WORK TO COMPLETE: Repeat, word for word and with nothing added, each line from the one containing "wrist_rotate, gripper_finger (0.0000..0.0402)" to the final line of the data, keeping both ends. Pictures are not part of the copy.

····················

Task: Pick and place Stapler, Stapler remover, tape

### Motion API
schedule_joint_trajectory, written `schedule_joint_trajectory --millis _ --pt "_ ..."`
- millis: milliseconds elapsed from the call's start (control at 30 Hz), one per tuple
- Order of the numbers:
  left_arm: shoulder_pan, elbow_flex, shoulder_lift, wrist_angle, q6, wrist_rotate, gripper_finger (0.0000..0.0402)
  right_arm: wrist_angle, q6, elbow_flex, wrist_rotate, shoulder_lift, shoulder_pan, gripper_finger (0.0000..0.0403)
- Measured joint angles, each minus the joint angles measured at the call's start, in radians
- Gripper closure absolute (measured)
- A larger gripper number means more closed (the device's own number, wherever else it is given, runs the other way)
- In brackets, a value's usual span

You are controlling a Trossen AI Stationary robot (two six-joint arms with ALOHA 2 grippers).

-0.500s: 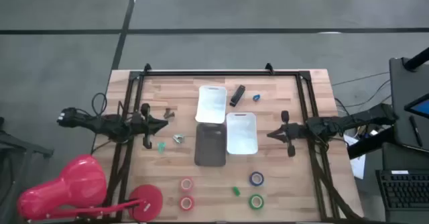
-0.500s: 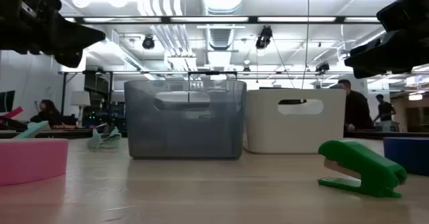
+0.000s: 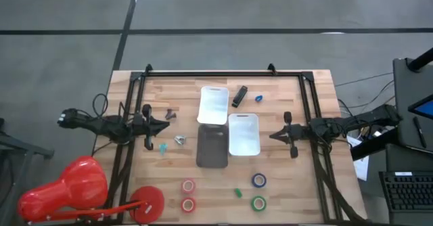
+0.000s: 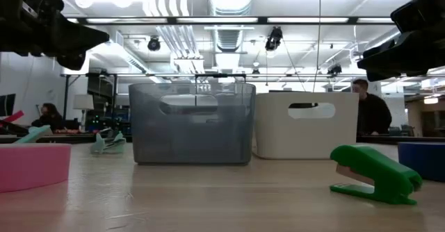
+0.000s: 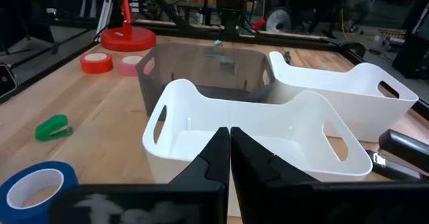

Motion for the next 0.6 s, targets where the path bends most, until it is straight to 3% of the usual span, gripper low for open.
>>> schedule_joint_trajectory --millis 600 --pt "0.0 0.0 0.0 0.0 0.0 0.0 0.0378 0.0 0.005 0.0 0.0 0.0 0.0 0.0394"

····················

ANSWER:
  left_arm: shoulder_pan, elbow_flex, shoulder_lift, wrist_angle, q6, wrist_rotate, gripper_finger (0.0000..0.0402)
  right_arm: wrist_angle, q6, elbow_flex, wrist_rotate, shoulder_lift, shoulder_pan, gripper_finger (0.0000..0.0403)
- Measured joint angles, each minus the joint angles measured at the call's start, in radians
- Gripper closure absolute (measured)
- A larger gripper number means more closed (the device's own number, wherever else it is given, runs the other way)
- In brackets, a value's usual span

You are controlling a Trossen AI Stationary robot (two six-joint arms with ALOHA 2 grippers).

-0.500s: 
-0.500s: 
+0.000s: 
+0.000s: 
+0.000s: 

Motion for the next 0.6 s, targets where the path bends most, until it is straight to 3% of the usual span, gripper low for open.
>>> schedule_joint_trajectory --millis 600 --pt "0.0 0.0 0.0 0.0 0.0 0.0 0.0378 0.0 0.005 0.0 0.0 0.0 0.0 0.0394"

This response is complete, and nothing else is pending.